There are lots of subtle corner cases in things like weak references in the
presence of concurrency, C++ exception interop in Objective-C++, and so on that
will only work reliably if people are testing them in ways that go
significantly beyond easy unit testing (though many of them can subsequently be
reduced to simple regression tests).
I have fixed a number of bugs in these issues over the last couple of years,
but none of them were reported by core GNUstep developers. Since I know that
GNUstep developers are pretty good about filing bug reports when they encounter
issues, this tells me that you are not seeing these issues, which tells me that
you’re not hitting any of these code paths in anything that you are about.
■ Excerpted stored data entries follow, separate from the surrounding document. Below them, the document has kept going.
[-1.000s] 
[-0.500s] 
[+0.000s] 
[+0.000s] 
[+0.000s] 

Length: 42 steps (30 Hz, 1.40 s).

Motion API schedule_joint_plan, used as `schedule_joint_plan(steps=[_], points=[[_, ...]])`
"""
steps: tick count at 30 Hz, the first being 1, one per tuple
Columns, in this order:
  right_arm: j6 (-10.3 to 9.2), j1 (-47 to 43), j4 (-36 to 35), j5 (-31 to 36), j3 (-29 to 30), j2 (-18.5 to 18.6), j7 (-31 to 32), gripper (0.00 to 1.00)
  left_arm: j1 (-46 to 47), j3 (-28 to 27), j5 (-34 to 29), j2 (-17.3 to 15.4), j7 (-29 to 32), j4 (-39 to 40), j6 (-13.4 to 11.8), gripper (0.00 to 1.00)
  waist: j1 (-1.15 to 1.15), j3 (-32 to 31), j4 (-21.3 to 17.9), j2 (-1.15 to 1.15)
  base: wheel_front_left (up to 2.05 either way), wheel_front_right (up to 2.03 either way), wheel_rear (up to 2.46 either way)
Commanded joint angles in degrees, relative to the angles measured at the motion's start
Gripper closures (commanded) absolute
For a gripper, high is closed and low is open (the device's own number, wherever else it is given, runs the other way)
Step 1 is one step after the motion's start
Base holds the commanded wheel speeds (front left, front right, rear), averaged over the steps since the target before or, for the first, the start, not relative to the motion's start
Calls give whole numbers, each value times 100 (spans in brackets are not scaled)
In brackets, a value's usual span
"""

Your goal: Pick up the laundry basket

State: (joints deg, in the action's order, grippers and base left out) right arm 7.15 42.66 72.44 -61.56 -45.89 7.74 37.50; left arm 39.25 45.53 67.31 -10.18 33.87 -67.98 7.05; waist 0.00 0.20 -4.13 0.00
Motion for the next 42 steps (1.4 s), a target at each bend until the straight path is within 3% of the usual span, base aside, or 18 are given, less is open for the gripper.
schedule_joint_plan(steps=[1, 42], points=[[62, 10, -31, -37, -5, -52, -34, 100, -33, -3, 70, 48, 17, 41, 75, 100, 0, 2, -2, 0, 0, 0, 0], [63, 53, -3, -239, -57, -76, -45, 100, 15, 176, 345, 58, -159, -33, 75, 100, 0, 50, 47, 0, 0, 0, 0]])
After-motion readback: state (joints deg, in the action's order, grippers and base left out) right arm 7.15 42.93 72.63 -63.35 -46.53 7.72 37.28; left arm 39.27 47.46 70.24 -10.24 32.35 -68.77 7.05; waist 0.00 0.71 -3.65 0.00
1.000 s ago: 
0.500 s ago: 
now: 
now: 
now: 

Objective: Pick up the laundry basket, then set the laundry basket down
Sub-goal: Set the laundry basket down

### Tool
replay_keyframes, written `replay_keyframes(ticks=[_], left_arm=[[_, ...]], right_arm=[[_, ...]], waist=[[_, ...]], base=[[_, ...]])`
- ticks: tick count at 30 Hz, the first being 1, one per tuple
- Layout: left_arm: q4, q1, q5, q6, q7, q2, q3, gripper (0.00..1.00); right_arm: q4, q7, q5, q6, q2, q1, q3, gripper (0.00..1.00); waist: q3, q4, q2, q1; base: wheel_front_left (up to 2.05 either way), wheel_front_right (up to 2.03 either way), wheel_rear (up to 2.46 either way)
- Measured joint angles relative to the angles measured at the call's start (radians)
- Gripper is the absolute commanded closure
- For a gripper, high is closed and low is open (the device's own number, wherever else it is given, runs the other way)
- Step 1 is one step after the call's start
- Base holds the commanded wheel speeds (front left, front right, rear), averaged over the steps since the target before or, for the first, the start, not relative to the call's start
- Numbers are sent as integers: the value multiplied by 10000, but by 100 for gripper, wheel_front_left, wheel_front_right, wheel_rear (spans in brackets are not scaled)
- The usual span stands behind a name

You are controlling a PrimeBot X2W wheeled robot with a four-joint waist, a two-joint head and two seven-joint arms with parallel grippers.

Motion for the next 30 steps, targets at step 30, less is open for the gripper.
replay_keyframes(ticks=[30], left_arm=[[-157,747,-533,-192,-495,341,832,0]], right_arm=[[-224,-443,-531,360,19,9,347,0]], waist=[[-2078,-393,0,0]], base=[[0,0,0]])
NSMapTable with weak objects or keys is not an unusual pattern in Cocoa
applications (GitHub finds almost 2K occurrences of weakToStrongObjectsMapTable
in a quick search), but it has been broken in GNUstep since 2013. How many of
the people listed on this page[1] have written code that depended on correct
functioning of weak references? How many have written anything that uses ARC
in a non-trivial way? Or anything that tests Objective-C++?
I expect the OpenStep parts of GNUstep to work very well, because I expect that
many people on that list are testing a large subset of them on a regular basis,
but anything that depends on modern Objective-C or Objective-C++ will work only
if someone downstream uses them, discovers that they’re broken, and engages
with the project long enough for them to be fixed.